Track2Realty Exclusive Yearly Analysis: Real estate prices have stayed stagnant in 2012 in Mumbai with a mere 0.3 per cent increase in rates, a research report by Knight Frank says. Figure show that real estate sales have been falling by around 25 per cent year after year since 2010 because of high prices.
As per the National Housing Bank (NHB), on a year-on-year basis, the price rise in Delhi was 15.6%, Mumbai 2%, Chennai 15.1% and flat in Kolkata. About 11 cities have shown a marginal decline in prices over the previous quarter with the greatest fall observed in Surat (-4.8%) followed by Indore (-3.5%), Kolkata (-2.4%), Vijayawada (-2.4%), Patna (-1.8%), Ludhiana (-1.7%), Bengaluru (-1.7%), Hyderabad (-.3%), Guwahati (-0.7%), Bhopal (-0.5%) and Faridabad (-0.4%).
“There are some signs of convergence of prices around this level across the 20 cities,” NHB says.
Another report by Jones Lang LaSalle India says from the pricing perspective, the average residential capital values in 2012 appreciated in the range of 1-3 per cent year-on-year.
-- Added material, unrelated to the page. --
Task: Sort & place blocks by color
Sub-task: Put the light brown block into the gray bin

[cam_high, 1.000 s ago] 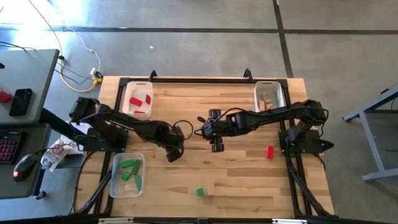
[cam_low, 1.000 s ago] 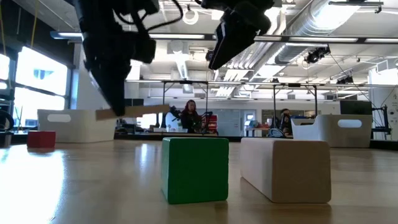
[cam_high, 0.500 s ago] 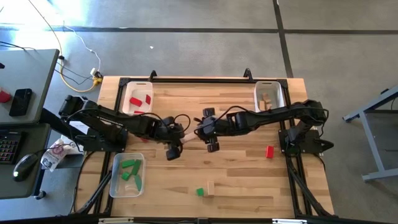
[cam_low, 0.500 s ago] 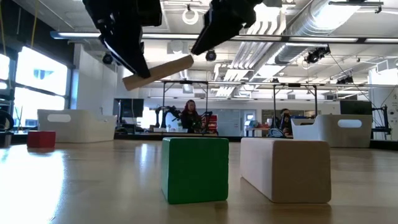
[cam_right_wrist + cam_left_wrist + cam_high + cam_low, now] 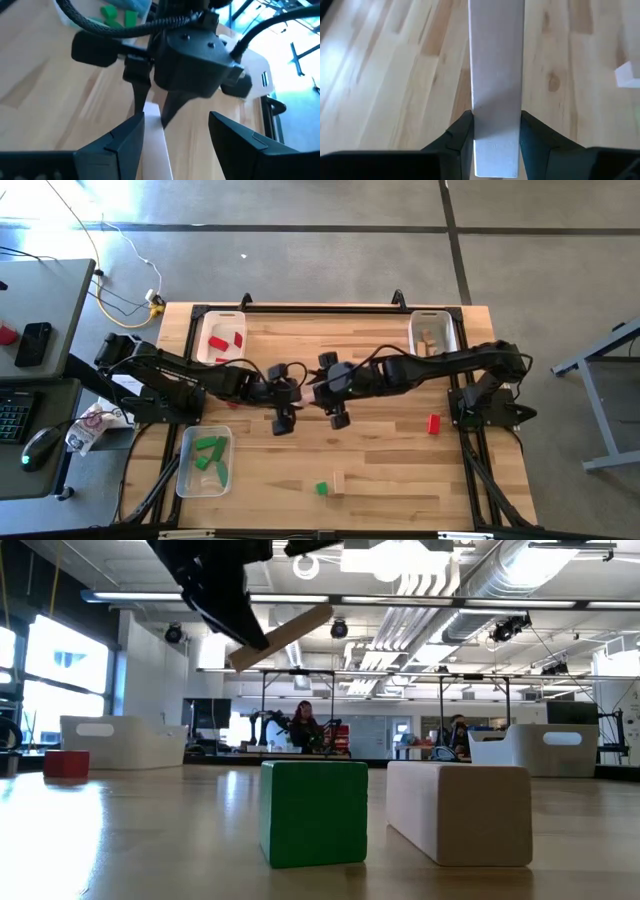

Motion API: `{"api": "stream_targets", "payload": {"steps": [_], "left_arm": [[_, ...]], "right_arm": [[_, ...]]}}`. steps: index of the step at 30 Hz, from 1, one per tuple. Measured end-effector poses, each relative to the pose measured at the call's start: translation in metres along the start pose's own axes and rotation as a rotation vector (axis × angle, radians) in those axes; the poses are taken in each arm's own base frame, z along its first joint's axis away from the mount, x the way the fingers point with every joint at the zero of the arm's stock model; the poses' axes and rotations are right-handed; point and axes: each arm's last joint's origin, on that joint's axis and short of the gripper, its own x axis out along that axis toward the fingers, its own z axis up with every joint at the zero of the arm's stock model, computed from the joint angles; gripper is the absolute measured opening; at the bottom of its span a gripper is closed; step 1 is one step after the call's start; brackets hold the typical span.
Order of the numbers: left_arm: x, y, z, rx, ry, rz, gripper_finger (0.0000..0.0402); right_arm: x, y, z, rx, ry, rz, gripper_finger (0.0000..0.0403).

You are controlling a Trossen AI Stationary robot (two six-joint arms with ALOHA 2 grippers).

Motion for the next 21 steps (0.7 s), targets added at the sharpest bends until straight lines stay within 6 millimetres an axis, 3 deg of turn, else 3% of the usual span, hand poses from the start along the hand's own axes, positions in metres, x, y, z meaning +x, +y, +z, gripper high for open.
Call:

Among the top seven cities, the capital value growth in Pune and NCR-Delhi was the highest, while Hyderabad and Bangalore saw a slower rate of capital value growth. There is still no price correction on the cards, but the quantum of appreciation definitely reduced significantly in all the top seven cities of India in 2012.
Industry trackers say that real estate developers have been applying the brakes on project launches. The number of project launches that happen around Diwali in Mumbai and NCR have gone down by around 40 per cent and 45 per cent respectively.
Developers argue that liquidity issues are just one of the reasons for the delays. More pressing is the issue of getting approvals on time to get on with construction.
“After the first approval, subsequent no-objection certificates and approvals like water, electricity connections, completion certificate and others get delayed,” says Lalit Kumar Jain, President of the Confederation of Real Estate Developers’ Associations of India (CREDAI).
The other key factors that add to the high cost of realty are the ever increasing local municipal taxes, ready-reckoner rates for deciding stamp duty, cess and even VAT. The cost of labour has gone up by as high as 60 per cent over the past two years.
Builders, however, appear reluctant to lower prices on account of what they described as rising input costs. “I don’t think there is scope for a price cut given the kind of input and finance cost escalation we have already witnessed, unless we recover these costs along with requisite margin,” T Chitty Babu, Chairman and CEO of Akshaya Home.
In a recently released report, Cushman & Wakefield (C&W) says that an estimated 17500 residential units were launched by organised developers in the second quarter of 2012 in major cities across the country, registering a decline of nearly 44 per cent over the previous quarter.
At a country level, a total of 160,622 residential units were launched in 2012, as compared to 154,701 units for the corresponding period of 2011. From the pricing perspective, the average residential capital values in 2012 appreciated in the range of 1-3% y-o-y.
Pune was among the few cities that saw an increase in number of launches. Given the inherent demand in the city it also recorded the highest number of launches accounting for nearly 37 per cent of the total new supply. Of the 17,500 units launched 70 per cent catered to the mid segment as it continues to see maximum demand from end users and investors.
The larger cities of Mumbai and NCR-Delhi recorded most of the absorption of residential units during 2012, with a 60 per cent contribution to the overall absorption. Chennai and Pune were among the other two cities that increased their share of absorption during 2012 to 26 per cent from the 23 per cent recorded a year ago.